The suspension also applies to clinics that are affiliated with Atlantic in Louisiana, according to the statement.

Atlantic, which has clinics on Baynard Boulevard in Wilmington and on North DuPont Highway in Dover, is owned by Leroy Brinkley, who according to court papers also owns the Delta Clinic in Baton Rouge, La.

The Delta Clinic was cited by the Louisiana Department of Health and Hospitals in a 2009 for a number of health and safety violations that regulators believed put the lives of patients at risk. The clinic, however, has fixed those deficiencies, according to Louisiana officials.

As a result of the suspension, the National Abortion Federation will no longer be referring patients to the Delaware or Louisiana facilities, according to the federation. Atlantic and Delta are also no longer listed on the federation’s website under “find a provider.” But NAF did not shut the clinic down because it has no jurisdiction or authority to do so.

I started contacting both the NAF and the Wilmington clinic last week and received this statement from NAF about Atlantic late Thursday.

NAF has been cooperating with the District Attorney’s office in Philadelphia. We take the Grand Jury Report seriously and we need to understand why they made the recommendation that they did in order to determine how to proceed.

It is hard to understand what else the NAF needed in order to make a determination about how to proceed. When this statement was made, the NAF had not suspended the Atlantic clinic but had been aware of the grand jury report which recommended the reassessment of the Wilmington clinic.

The LA clinic had also been under fire from pro-life groups due to allegations of poor conditions.

Delaware does not require inspections of abortion clinics which is similar to how PA related to them until the Kermit Gosnell scandal came to light. In states where such inspections are not required, the NAF is likely the only outside entity which evaluates conditions in abortion clinics. In the Gosnell grand jury report, the NAF representative testified that Kermit Gosnell’s West Philadelphia clinic was denied membership. However, the evaluator said that a denial had not happened before in her experience. Then she explained why such denials were rare.

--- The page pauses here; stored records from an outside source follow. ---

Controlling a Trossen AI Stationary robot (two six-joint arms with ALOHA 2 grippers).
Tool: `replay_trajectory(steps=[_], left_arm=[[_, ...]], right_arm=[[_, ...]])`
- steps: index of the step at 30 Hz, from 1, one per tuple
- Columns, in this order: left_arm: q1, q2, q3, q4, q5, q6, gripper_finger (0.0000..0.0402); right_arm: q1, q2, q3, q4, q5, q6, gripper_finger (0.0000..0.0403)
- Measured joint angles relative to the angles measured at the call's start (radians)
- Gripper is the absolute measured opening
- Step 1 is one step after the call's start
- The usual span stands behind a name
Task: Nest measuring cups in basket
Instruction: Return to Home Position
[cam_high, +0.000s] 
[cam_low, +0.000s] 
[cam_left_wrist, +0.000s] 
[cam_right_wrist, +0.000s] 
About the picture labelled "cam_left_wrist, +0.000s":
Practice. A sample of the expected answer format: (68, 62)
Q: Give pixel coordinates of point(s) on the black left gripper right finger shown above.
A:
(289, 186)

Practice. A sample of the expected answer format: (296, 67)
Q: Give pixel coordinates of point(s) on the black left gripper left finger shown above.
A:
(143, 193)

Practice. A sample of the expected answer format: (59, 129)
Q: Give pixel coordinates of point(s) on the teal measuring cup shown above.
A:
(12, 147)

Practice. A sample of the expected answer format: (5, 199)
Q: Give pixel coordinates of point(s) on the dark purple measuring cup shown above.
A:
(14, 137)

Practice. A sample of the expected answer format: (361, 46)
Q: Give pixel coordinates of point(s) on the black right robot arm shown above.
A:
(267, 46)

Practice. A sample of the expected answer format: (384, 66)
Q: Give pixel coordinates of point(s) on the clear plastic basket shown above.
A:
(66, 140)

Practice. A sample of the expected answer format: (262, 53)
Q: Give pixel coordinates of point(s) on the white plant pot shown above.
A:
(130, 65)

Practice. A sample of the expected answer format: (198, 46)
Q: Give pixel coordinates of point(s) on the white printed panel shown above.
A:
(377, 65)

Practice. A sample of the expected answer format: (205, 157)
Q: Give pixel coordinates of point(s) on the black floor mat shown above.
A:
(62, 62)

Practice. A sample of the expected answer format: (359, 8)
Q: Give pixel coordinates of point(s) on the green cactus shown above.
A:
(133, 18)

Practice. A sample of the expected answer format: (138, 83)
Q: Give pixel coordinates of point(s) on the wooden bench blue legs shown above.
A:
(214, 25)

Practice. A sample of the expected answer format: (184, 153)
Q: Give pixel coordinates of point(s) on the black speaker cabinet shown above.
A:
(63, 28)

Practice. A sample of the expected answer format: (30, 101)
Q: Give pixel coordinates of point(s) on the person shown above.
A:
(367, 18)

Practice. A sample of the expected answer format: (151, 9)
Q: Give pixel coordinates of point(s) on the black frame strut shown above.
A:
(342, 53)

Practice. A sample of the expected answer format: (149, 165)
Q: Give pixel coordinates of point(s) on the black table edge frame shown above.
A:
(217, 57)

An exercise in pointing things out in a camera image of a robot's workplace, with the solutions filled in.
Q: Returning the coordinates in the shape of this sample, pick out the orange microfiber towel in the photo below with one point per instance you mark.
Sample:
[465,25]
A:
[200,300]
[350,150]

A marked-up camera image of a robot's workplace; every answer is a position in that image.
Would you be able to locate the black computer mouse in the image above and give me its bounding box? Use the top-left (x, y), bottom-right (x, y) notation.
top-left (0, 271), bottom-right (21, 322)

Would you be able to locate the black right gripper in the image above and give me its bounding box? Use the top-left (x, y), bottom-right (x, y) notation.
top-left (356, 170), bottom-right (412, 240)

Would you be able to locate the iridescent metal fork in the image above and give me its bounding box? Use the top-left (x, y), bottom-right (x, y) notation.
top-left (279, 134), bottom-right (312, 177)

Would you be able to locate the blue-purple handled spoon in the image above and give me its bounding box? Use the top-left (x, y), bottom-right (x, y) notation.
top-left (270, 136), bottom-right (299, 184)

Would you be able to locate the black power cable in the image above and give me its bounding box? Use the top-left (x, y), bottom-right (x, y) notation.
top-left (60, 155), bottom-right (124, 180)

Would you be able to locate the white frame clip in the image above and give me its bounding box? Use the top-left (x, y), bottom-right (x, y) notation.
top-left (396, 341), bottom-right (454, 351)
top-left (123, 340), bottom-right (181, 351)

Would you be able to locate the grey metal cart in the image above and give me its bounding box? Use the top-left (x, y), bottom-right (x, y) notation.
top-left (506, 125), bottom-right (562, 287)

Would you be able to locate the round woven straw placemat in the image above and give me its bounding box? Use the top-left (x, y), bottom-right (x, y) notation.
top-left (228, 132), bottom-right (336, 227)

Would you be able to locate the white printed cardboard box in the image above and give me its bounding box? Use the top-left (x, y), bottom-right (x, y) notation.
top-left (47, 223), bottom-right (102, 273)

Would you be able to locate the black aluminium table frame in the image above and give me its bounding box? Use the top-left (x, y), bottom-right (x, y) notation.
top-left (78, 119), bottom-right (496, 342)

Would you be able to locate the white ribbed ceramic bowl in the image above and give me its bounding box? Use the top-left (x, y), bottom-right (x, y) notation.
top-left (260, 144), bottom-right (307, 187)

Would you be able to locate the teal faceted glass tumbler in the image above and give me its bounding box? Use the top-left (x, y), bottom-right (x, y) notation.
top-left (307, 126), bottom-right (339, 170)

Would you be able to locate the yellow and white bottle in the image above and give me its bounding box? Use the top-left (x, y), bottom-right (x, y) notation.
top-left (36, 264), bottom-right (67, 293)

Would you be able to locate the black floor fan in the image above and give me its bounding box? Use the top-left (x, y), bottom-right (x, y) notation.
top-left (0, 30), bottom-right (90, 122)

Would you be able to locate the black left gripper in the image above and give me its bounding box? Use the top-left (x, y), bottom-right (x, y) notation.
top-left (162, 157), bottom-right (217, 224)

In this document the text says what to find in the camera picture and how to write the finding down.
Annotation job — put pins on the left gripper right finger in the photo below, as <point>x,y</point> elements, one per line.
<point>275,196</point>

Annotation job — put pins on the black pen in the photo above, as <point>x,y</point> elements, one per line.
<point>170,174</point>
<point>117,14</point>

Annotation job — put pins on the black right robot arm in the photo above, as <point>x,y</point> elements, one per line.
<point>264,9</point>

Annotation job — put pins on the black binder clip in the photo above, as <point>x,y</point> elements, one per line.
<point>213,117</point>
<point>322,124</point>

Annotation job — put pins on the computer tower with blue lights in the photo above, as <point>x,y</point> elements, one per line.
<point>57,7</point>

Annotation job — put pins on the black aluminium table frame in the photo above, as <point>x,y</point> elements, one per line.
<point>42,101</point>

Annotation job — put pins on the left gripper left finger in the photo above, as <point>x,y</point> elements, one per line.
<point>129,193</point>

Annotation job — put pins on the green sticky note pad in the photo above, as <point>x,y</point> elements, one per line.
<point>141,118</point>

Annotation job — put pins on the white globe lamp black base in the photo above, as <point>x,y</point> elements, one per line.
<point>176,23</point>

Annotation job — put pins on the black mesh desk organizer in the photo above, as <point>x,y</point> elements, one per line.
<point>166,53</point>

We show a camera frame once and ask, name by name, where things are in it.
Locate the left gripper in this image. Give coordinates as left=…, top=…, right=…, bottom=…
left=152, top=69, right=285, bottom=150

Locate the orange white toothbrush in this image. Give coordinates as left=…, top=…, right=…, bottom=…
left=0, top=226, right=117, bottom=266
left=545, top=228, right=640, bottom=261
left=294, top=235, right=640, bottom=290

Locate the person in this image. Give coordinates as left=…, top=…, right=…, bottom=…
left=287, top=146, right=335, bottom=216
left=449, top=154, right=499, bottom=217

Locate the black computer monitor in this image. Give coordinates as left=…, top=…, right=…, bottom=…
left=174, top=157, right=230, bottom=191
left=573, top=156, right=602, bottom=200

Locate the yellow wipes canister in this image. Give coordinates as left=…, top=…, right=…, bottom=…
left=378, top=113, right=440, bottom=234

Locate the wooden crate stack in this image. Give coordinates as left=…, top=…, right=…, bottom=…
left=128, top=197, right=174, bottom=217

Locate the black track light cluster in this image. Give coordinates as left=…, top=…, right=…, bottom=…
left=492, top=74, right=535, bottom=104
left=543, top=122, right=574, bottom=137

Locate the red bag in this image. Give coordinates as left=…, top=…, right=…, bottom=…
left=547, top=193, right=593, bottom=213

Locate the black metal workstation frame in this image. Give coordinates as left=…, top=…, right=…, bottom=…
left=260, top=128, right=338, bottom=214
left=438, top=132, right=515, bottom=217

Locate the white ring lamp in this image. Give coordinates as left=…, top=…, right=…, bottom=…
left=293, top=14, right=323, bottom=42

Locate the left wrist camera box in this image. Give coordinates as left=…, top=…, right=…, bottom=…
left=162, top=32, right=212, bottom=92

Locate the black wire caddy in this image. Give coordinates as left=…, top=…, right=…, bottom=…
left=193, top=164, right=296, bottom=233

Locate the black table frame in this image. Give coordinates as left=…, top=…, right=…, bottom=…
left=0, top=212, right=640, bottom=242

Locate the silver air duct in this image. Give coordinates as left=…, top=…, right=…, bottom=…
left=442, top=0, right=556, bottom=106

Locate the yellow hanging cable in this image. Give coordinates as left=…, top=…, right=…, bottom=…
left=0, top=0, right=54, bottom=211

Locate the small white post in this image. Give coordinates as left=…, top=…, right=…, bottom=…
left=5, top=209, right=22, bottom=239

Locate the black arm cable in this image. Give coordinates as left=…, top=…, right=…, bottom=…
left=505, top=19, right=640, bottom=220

The evaluator told the Grand Jury that this was the first time in her experience that NAF had outright rejected a provider for membership. Usually, if a clinic is able to fix deficiencies and come into compliance with the standards, NAF will admit them. Gosnell’s clinic, however, was deemed beyond redemption.

What seems clear is that in many states abortion is practically unregulated. If the state does not visit the clinic, clinics could go for years with no outside evaluation. The NAF only visits every 5-7 years, and their reports have no teeth legally. As the grand jury report points out, nail salons have more oversight.